Right now, the federal government is allocating about half of the vaccines being produced. The other half is held in reserve to be used as a second dose or as replacements in cases where doses are unusable.

But by reducing the amount withheld to 10% for the first three weeks and supplying a steady dose of 6 million doses per week, the US could avoid up to 29% more coronavirus cases over eight weeks, a study published in the Annals of Internal Medicine found.

"We find that under most plausible scenarios, a more balanced approach that withholds fewer doses during early distribution in order to vaccinate more people as soon as possible could substantially increase the benefits of vaccines, while enabling most recipients to receive second doses on schedule," write the study's authors, who were supported by the Canadian Institutes for Health Research and the Centers for Disease Control and Prevention.

The researchers modeled several scenarios, with variables including vaccine supply, protection provided by the first dose, and waning efficacy of a first dose if a second dose is delayed.

An emergency department employee dies of COVID-19

In California, health care workers are treating an unprecedented number of COVID-19 patients. Sometimes, those patients are colleagues.

At Kaiser Permanente San Jose Medical Center, 44 emergency department employees tested positive for COVID-19 between December 27 and January 1, said Irene Chavez, senior vice president and area manager.

On Monday, the hospital said one employee who was working on Christmas has died of COVID-19.

"Our thoughts and prayers are with those affected by this terrible loss," the hospital said in a statement. "We are providing support to our employees during this difficult time," according to a statement from the hospital.

Over the weekend, Chavez said the medical center is investigating whether an inflatable, air-powered costume may have played a role in the spread.

"A staff member did appear briefly in the emergency department on December 25th wearing an air-powered costume," she said.

"Any exposure, if it occurred, would have been completely innocent, and quite accidental, as the individual had no COVID symptoms and only sought to lift the spirits of those around them during what is a very stressful time."

Chavez said air-powered costumes will no longer be allowed at the facility.

"If anything, this should serve as a very real reminder that the virus is widespread, and often without symptoms, and we must all be vigilant," she said.

'A rough start to 2021'

On Sunday, five states reported their highest number of new infections ever in one day -- Arizona, New Hampshire, Oklahoma, South Carolina and Washington.

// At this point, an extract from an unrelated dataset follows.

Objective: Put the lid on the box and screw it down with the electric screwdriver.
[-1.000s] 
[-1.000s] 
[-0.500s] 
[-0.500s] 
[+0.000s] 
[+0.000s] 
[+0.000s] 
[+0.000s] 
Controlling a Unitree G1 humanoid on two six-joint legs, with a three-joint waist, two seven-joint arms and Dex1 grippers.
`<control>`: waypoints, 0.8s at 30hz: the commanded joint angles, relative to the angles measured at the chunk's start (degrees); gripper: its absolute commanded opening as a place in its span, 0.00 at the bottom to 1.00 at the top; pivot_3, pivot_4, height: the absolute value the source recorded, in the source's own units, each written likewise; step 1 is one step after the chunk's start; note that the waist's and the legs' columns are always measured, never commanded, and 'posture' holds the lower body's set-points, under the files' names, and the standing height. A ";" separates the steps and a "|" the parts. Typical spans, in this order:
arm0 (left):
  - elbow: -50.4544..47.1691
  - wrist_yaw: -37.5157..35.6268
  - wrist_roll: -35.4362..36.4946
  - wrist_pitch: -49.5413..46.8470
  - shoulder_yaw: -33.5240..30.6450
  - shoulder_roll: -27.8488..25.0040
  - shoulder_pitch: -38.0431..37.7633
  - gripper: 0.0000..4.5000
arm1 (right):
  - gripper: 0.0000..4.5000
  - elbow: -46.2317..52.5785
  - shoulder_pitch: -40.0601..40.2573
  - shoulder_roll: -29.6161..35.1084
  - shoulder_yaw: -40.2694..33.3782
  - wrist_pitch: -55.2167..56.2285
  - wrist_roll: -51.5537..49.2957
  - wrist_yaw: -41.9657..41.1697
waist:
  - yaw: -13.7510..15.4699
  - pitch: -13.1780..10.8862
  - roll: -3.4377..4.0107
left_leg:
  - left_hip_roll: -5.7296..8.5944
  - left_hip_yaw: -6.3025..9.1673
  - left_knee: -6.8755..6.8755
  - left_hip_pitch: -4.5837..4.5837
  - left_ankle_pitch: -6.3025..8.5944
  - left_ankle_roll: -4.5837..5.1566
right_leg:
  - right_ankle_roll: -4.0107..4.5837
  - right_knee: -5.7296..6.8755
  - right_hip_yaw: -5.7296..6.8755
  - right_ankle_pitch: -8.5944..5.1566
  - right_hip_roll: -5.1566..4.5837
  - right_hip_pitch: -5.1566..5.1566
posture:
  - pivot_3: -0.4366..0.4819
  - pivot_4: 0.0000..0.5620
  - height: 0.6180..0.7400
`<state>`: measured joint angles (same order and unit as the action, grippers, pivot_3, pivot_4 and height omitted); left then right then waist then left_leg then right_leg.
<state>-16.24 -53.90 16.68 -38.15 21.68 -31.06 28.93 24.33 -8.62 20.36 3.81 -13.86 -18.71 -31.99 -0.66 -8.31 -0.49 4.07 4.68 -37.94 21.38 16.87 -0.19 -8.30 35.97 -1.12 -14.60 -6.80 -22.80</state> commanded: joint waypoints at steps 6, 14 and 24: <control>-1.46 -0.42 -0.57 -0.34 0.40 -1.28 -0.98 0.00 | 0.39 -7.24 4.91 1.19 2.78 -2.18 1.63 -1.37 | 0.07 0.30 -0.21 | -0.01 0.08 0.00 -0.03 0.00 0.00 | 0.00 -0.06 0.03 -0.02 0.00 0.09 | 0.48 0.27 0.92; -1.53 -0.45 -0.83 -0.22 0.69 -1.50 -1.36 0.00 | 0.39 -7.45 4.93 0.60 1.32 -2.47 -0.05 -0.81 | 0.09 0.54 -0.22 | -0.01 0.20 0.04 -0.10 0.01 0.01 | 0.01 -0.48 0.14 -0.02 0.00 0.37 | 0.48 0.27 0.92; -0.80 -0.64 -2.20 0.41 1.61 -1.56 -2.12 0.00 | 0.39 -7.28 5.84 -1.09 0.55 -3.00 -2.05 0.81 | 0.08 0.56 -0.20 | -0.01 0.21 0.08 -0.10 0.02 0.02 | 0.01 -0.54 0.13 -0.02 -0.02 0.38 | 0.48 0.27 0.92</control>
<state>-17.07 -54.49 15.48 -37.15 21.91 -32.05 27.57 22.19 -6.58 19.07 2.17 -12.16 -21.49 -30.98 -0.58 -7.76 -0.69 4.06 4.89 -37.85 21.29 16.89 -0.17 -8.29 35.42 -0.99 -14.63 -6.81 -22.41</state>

And over the past week, at least five states have average test positivity rates higher than 40% -- meaning more than 40% of people who take a COVID-19 test get a positive result.

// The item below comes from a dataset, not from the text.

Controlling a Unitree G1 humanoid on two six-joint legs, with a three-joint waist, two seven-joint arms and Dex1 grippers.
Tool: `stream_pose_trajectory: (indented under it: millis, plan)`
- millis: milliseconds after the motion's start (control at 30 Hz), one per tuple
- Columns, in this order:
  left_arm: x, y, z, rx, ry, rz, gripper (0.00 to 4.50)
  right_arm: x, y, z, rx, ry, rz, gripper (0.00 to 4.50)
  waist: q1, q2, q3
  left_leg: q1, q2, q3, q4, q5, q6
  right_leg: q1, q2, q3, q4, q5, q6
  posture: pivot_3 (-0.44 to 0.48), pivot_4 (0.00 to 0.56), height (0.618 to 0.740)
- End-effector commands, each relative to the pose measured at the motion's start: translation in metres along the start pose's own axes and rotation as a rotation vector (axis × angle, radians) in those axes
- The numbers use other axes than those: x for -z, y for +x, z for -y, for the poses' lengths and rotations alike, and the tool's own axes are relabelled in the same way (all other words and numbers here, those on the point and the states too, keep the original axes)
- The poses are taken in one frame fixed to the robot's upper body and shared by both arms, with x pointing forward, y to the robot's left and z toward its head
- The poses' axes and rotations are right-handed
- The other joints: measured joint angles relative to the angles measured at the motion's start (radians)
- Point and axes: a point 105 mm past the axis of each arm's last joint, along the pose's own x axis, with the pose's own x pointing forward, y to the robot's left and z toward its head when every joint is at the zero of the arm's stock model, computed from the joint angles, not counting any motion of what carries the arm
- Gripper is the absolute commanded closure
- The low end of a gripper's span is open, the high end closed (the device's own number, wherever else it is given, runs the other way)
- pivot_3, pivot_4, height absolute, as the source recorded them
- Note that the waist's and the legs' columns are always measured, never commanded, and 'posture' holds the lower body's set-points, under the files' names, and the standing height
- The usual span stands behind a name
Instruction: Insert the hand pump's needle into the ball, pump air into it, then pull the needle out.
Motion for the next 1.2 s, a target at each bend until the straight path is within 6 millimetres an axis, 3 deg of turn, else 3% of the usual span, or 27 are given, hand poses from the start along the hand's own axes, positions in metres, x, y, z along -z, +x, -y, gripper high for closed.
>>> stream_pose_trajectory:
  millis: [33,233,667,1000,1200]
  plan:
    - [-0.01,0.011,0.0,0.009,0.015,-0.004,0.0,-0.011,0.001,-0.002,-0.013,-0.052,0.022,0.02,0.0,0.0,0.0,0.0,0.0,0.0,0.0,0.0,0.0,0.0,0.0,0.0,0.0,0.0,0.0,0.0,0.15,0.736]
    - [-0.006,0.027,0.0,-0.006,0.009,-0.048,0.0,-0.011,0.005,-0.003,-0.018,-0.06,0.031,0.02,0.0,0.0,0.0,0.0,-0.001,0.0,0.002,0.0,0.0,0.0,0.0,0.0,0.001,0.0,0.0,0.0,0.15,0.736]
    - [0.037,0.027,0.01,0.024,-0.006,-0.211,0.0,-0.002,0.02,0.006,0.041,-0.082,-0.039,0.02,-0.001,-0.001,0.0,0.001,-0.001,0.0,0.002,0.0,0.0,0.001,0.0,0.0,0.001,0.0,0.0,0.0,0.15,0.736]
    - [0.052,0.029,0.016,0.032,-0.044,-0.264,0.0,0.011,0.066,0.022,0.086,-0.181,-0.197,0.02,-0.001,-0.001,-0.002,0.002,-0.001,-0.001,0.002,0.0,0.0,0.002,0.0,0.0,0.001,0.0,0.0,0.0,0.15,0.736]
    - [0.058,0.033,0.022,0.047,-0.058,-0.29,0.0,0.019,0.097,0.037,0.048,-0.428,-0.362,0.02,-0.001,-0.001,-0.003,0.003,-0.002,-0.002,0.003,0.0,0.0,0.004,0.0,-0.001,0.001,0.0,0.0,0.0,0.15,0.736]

Those states include Idaho (57%), Alabama (46.7%), Iowa (44.6%), Pennsylvania: (44%) and South Dakota (43.8%). For perspective, the WHO has recommended governments not reopen until the test positivity rates stays at or below 5% for 14 days.

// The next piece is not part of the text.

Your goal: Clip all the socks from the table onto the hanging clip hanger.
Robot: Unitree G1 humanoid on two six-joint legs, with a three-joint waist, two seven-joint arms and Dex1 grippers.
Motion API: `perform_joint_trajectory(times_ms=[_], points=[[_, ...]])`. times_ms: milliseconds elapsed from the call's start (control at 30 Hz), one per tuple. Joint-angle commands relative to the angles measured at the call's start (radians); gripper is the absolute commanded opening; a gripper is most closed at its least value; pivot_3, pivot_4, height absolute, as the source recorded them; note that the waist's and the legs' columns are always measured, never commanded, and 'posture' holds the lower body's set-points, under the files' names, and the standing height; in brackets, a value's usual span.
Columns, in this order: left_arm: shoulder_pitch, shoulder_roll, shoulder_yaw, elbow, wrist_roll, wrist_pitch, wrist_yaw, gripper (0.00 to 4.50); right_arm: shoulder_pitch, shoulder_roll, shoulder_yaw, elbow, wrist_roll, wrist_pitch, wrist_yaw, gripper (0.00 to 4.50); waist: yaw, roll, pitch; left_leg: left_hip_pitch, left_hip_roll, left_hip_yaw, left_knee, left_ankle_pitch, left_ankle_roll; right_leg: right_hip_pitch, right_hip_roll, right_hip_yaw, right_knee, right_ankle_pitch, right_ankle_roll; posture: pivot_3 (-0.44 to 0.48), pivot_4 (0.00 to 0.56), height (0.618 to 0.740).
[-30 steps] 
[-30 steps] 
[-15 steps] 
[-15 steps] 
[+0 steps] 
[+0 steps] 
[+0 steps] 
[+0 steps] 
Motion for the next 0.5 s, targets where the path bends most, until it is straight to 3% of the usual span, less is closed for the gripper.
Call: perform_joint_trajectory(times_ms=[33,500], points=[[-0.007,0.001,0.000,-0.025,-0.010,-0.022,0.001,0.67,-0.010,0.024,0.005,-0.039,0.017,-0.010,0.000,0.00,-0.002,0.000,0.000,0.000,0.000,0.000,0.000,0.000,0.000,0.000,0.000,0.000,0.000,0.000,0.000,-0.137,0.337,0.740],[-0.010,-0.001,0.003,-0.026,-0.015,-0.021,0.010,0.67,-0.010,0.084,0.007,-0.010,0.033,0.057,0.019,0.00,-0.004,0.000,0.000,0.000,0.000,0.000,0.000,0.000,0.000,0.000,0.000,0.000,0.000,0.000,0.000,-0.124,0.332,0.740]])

In South Carolina, which had a 29.6% test positivity rate Sunday, officials in four counties said their hospitals were at 100% capacity, according to the South Carolina Department of Health and Environmental Control.

"We're in for a bit of a rough start to 2021," said Maria Van Kerkhove, the World Health Organization's technical lead for COVID-19 response.

But it's possible daily life in the US could be closer to normal by the summer or fall, she said. Other countries are already well on their way -- thanks to quarantining, testing, isolation and contact tracing.

"We've seen countries bring this virus to its knees, without vaccination," Van Kerkhove said. "We have the tools at hand right now to actually bring this virus under control."